Yesterday I got the envelope every American gets at age 50, my first AARP membership offer. I'm sorry if my acceptance into the realm of retired is rejected. I'm not interested in your community of RV driving space cadets any more than I want to join a nearby Mormon cult. I get that you may be confused that I live in Arizona and not retired. I'm 50 now and for some people that means an end to productivity. They retire. Fuck that shit. I know the membership of the American Association of Retired People. They get in my fucking way on the streets of Tempe every damn day .... on my way to work. The local population swells every winter, but no one under the age of 55. Snowbirds.
I wonder how much work told men have left in their elderly years that nakes them scour the town for old tools people no longer need. What do men build at the age of 70? As I haggled with the old men of Tempe I imagined what a treasure trove their yard sale will someday be ..... the estate yard sale their children might have.
In the great yard sale of 2002, the two day epic purge we did before moving cross country, I was annoyed and in some cases angered by the rudeness of people. I barked back. We sold entire rooms sets from our lawn and a garage full of tools. In a sale of my dad's tools after his 1993 death I kicked old men off my property for being miserly assholes in negotiations.
After a few southwest yard sales I know a Mexican yardie is far more reasonable than an old Yankee codger. They buy everything worth something, haggle moderately, and will always meet you half way. The old people in AZ are just like the frugal Yankee. They won't buy anything for more than a dollar and are perfectly willing to insult you with a 50 cent offer on a $3 item clearly worth much more than my asking price.

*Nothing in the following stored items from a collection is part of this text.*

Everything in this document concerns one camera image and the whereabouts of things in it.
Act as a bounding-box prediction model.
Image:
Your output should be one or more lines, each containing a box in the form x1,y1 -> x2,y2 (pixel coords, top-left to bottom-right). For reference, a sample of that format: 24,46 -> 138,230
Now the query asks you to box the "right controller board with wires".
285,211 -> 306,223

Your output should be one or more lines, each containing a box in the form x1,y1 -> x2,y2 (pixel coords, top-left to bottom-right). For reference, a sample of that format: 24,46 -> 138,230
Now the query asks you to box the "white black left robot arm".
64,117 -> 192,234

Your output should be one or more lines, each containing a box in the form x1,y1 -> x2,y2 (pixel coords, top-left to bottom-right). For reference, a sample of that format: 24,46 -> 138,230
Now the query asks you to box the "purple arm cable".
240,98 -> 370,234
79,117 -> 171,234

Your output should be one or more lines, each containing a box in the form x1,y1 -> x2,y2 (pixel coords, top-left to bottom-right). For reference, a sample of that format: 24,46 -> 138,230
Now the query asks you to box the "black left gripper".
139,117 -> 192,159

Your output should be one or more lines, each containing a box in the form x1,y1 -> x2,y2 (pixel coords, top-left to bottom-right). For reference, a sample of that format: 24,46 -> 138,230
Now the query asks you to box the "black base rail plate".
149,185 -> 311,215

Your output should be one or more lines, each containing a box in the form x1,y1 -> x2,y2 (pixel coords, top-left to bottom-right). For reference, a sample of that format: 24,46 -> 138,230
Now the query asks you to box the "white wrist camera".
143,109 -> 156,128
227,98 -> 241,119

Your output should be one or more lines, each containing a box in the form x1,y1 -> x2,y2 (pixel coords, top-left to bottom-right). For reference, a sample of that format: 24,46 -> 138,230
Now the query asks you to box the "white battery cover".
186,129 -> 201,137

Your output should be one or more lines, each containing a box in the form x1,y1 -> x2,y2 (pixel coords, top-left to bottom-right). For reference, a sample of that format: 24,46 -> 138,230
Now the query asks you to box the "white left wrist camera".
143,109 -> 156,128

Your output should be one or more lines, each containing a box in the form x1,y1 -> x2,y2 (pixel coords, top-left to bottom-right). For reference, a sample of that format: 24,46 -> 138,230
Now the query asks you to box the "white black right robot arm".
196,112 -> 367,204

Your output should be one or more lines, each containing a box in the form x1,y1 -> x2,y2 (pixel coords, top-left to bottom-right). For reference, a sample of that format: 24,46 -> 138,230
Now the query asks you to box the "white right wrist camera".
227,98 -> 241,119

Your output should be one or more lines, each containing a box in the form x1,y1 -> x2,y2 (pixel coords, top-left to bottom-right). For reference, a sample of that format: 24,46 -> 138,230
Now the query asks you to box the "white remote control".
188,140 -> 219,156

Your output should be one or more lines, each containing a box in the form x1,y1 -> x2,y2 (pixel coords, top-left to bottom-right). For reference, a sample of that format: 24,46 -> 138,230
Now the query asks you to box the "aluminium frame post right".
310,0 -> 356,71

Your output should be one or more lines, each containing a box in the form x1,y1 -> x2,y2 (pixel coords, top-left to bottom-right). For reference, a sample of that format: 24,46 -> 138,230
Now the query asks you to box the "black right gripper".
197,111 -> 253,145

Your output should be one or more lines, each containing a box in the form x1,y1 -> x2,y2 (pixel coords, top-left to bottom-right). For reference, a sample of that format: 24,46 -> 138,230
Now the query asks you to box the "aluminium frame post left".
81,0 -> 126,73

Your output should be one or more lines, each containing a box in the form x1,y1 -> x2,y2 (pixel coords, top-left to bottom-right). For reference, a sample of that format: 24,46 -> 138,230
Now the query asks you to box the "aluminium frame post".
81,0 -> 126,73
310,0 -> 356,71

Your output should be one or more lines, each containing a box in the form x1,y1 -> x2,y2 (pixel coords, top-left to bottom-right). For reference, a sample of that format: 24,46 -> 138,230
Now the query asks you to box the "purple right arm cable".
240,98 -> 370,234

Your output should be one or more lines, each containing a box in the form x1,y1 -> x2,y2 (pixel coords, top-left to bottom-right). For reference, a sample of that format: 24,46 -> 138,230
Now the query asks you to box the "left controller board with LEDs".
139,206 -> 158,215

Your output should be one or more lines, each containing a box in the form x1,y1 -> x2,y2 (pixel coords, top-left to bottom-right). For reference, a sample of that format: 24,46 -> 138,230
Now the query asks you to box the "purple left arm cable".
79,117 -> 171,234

The Spanish-only driveway patrons are a challenge. At least I know when the blue hairs are cussing me. I think they pretend to not speak English as a bargaining tool. You'll take whatever offer they make just to get past the language barrier.
Late in the day, after our offerings were mostly picked over, a bargain hunting retiree offered me a quarter for the old gray box cutters of 911 infamy. We settled on 50 cents. He shortchanged me with a quarter and a nickel. I looked in my palm as he walked away. Twenty cents short, really? I hope the blade was dull.
After the yard sale we sent two SUV loads of stuff to Goodwill. Today was a good purge. I thank the Mexicans and old folks for buying my shit ..... but isn't time for you people to be driving back to Minnesota for the season?